The following is your October 2024 Robertson Stephens Monthly Performance Report.

Given that it is already mid-November as I write this note and the likelihood (let’s hope so) that the event of the year just happened (and is still happening), reviewing the month of October is of little value. I will leave October with this; it was an anomalous 10th month of a U.S. presidential election year. That every index was in the red (chart below) was not unusual for the historically worst month of the calendar year, but it was inverted this year. Normally, U.S. equity indices lead the way down globally during a U.S. election year, primarily due to uncertainty. In another example of the markets forecasting the election results correctly, it was the international equity indices (tariffs) and U.S. fixed income (inflation) that suffered out-sized losses.

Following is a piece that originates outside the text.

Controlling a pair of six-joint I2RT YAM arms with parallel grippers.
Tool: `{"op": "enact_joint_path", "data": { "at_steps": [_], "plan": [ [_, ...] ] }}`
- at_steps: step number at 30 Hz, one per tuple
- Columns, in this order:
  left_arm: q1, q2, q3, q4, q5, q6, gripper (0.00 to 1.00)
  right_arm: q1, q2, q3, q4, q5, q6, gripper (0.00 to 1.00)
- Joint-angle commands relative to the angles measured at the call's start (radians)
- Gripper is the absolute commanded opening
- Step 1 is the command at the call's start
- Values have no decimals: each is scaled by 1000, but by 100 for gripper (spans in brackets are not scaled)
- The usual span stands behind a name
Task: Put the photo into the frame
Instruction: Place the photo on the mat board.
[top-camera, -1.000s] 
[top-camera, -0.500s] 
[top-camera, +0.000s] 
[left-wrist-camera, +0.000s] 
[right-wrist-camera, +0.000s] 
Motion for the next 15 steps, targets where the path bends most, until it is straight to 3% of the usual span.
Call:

In a Morning Note earlier this week, we talked about the path of least resistance for the market into year-end as being upward. Maybe not gangbusters up, but the likelihood of a new high to two into year-end is high. Data suggests much of the money on the sidelines ahead of the election has likely been put to work, however, that has usually not prevented the rally from continuing through the end of the year. We also cited two significant divergences (warning signs) inside the current Trump rally and pointed out that they are early signs and normally lead any kind of market top by months. Should the warning signs hold up, the concerns over them are of a Q1-2025 nature.

Every look into a new year has its concerns. I don’t even want to write the R-word, given that I spent much of this year waiting for it to even begin to materialize and was dead wrong. But as a manager of risk, every yearly forecast has to start with the probability of recession (they are called the markets’ widow-maker for a reason) and the chances of one next year appear to be a non-zero probability. The rise in bond yields over the past two months is the most disconcerting, considering the Fed is easing rates. With record national debt, higher bond yields cost more in interest payments to carry that debt. Those interest payments are a direct lag on economic growth, and it is not a linear relationship – it is parabolic. The prospect of a new trade war more than offset the other pro-business parts of Trump’s agenda. With the labor market already weakening going into the election, the odds of a recession have risen for next year.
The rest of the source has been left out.